One can step through these worksheets and determine marginal tax rates on various forms of income, given certain assumptions. My notes on Figure 1 point out that the marginal tax rate on qualified dividends and capital gains is typically 15%. You can see in Figure 2 that the marginal tax rate on, for example, wages is progressive. The marginal tax rate increases with income, for various filing statuses. But, as I understand it, nowhere is it as low as 15%. So the structure of the Federal income tax, for taxes being paid this year for income earned last year, rewards those earning income from property and punishes labor.

4 comments:

ds said...

The argument that many use here is that capital income is double-taxed. A firm must first pay taxes on its net income before it can distribute that income to its shareholders. The shareholders are then taxed again at the capital gains rate. A firm can deduct both labor and interest income so the idea is that workers and bond holders should pay more since that income is taxed only once.

Anonymous said...

"ds" seems to me amazingly good at misdirection because he cleverly omits several really important "details":

* All capital income sources are very lowly taxed, not just those from company dividends.

* It does not matter how many times an income stream is txed, what matters is the total take and most companies pay very little corporate income tax which is very low anyhow, for a combined take still much lower than that of earned income.

* Earned income is subject to double or treble taxation too, as workers have to pay sales tax and excise taxes on what they buy, because as a rule workers are resident where their income originates.

* It is easy but expensive, and thus only done by the those with very large incomes, to turn ordinary income into steady capital gains via accounting "technology", and then to enjoy those capital gains abroad.

Blissex said...

«The tax system in the United States favors income from property, while taxing wages more heavily.»

In the distant past this was not the case, but a large majority of USA voters love that because they own a small amount of shared or some properties and they want massive tax free capital gains thanks to endless credit bubbles.

Once upon a time most USA voters regarded themselves primarily as working people, now they regard themselves primarily as property speculators.

Grover Norquist put it very well:

«And that is, in 2002, on the investor class stuff … you could have said, just drop $7 trillion in stock market value with the collapse of the bubble … $7 trillion, trillions with a T … Americans had $7 trillion less than they used to have, you can expect them to be very irritated and in trouble.
[ ... ]
They were mad at having lower stock prices and 401(k)s, but they didn’t say Bush did this and that caused this.

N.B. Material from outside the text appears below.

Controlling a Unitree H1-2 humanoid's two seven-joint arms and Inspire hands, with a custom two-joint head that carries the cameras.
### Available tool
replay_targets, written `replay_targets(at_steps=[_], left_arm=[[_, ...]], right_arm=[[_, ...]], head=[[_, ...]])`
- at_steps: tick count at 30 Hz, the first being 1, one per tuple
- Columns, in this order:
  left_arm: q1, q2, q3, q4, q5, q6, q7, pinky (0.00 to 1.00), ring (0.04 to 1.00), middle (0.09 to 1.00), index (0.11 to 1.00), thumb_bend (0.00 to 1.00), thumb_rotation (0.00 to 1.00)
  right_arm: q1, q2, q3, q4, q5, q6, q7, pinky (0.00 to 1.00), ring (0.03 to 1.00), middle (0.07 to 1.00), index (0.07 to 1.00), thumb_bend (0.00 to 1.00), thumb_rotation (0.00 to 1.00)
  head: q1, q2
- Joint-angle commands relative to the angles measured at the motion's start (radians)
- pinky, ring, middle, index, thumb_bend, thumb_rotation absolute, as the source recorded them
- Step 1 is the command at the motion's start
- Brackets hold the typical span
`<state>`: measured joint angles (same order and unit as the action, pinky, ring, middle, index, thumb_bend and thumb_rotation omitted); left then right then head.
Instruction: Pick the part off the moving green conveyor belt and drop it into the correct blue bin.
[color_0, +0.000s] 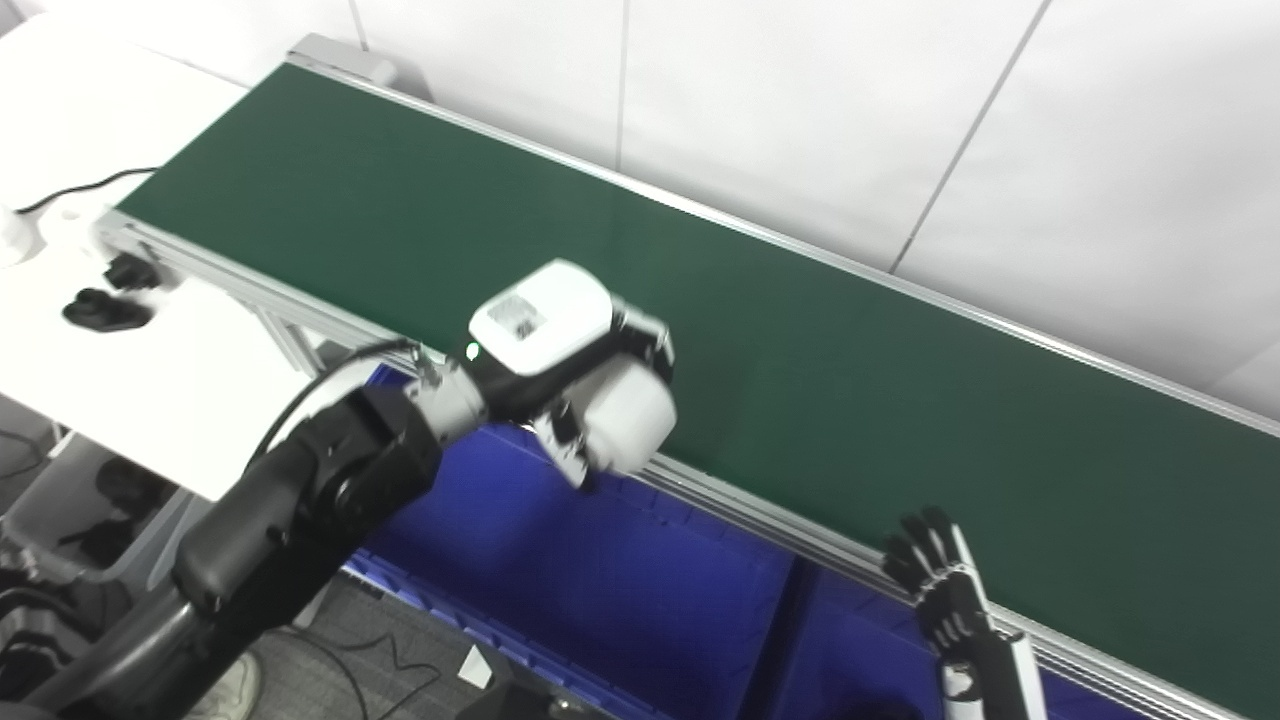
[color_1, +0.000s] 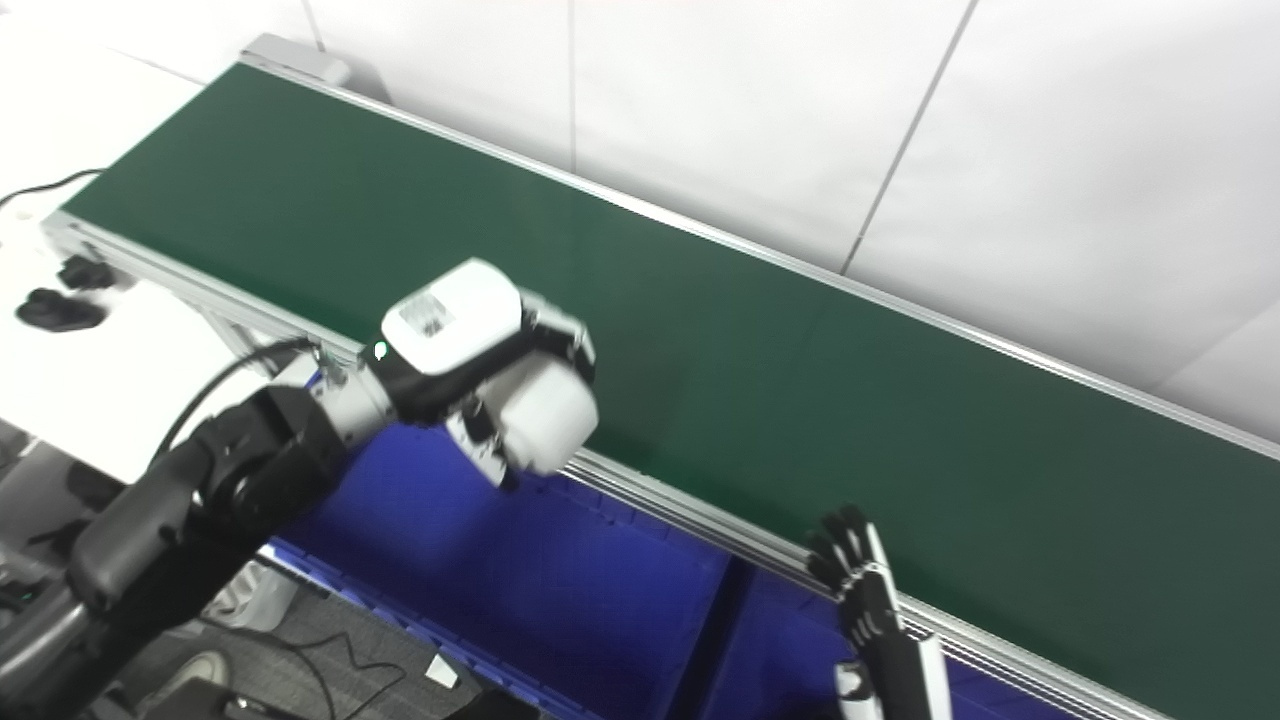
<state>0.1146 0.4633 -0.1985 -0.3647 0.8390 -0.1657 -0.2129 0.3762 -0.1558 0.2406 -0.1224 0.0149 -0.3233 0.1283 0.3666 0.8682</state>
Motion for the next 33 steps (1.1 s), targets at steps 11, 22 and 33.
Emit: replay_targets(at_steps=[11,22,33], left_arm=[[0.062,-0.024,-0.039,0.172,0.086,-0.09,0.16,0.31,0.375,0.457,0.538,0.5,0.0],[0.035,0.022,-0.061,0.203,0.034,-0.082,0.054,0.36,0.418,0.484,0.518,0.5,0.0],[0.03,0.055,-0.078,0.15,-0.001,-0.064,-0.068,0.9,0.93,0.946,0.926,1.0,0.56]], right_arm=[[-0.018,0.022,-0.007,-0.047,0.001,0.031,0.03,0.86,0.888,0.932,0.962,0.86,0.95],[-0.025,0.031,-0.008,-0.041,0.004,0.038,0.03,0.86,0.887,0.93,0.955,0.88,0.94],[-0.02,0.026,-0.012,-0.049,-0.003,0.039,0.031,0.85,0.883,0.926,0.954,0.88,0.95]], head=[[-0.011,0.001],[-0.02,0.001],[-0.025,0.005]])
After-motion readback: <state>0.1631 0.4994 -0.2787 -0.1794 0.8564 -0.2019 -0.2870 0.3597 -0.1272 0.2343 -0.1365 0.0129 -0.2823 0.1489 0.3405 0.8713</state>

Secondly, the Democratic solution was to sic the trial lawyers on Enron and finish it off. No no no no no.

We want our market caps to go back up, not low. The 1930s rhetoric was bash business — only a handful of bankers thought that meant them.

Now if you say we’re going to smash the big corporations, 60-plus percent of voters say “That’s my retirement you’re messing with. I don’t appreciate that”. And the Democrats have spent 50 years explaining that Republicans will pollute the earth and kill baby seals to get market caps higher.

And in 2002, voters said, “We’re sorry about the seals and everything but we really got to get the stock market up.
»

And the same even more so for property prices.

Many if not a mjority of USA voters dream of the plantation economy, with a layer of (mostly lady) rentiers at the top.

Robert Vienneau said...

ds also distances himself from the argument he presents. I think we ought to take him as pointing out the existence of an argument, not advocating it, until he says otherwise.